# [PROBLEM]
Please transcribe only the lines between the one containing "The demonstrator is" and the end of the records, both ends included, exactly as written; skip every picture.

# [INPUT FOR THIS TASK]
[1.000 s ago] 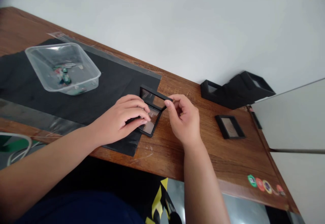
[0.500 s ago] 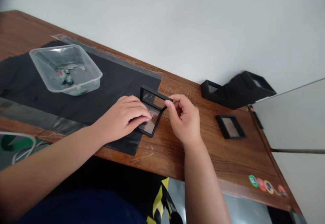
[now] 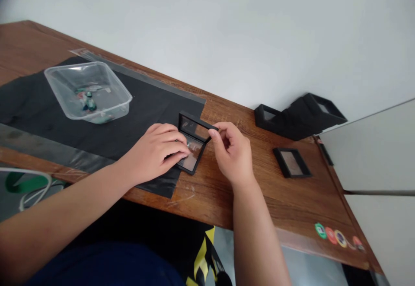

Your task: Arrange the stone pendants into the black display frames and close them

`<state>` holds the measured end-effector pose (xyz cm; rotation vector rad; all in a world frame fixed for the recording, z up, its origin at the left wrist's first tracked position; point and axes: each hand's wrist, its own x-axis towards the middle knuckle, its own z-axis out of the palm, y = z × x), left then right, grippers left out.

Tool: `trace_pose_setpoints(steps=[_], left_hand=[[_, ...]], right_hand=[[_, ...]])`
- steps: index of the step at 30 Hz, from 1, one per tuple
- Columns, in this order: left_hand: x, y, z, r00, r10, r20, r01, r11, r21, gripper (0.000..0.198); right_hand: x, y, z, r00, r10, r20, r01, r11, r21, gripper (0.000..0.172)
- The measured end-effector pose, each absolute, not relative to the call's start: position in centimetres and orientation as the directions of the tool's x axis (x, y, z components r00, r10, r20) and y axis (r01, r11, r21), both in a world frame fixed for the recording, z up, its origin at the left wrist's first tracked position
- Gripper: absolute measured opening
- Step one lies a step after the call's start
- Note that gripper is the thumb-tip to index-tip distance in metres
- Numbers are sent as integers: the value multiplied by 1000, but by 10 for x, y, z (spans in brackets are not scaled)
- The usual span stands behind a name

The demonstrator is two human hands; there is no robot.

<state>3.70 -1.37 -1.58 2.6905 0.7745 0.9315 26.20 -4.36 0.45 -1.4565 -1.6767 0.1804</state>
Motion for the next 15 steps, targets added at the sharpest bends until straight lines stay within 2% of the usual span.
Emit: trace_pose_setpoints(steps=[15], left_hand=[[36,-10,-19,661,562,497,423,-826,372,14]], right_hand=[[262,-43,5,75,849,522,728,311,-611,20]])
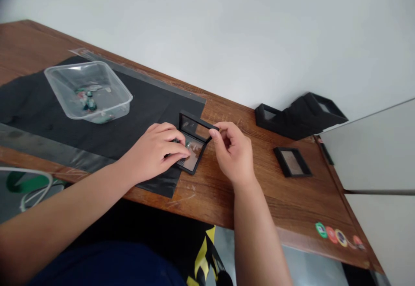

# [RESULT FOR THIS EXERCISE]
The demonstrator is two human hands; there is no robot.

<state>3.70 -1.37 -1.58 2.6905 0.7745 0.9315 26.20 -4.36 0.45 -1.4565 -1.6767 0.1804</state>
Motion for the next 15 steps, targets added at the sharpest bends until straight lines stay within 2% of the usual span.
Emit: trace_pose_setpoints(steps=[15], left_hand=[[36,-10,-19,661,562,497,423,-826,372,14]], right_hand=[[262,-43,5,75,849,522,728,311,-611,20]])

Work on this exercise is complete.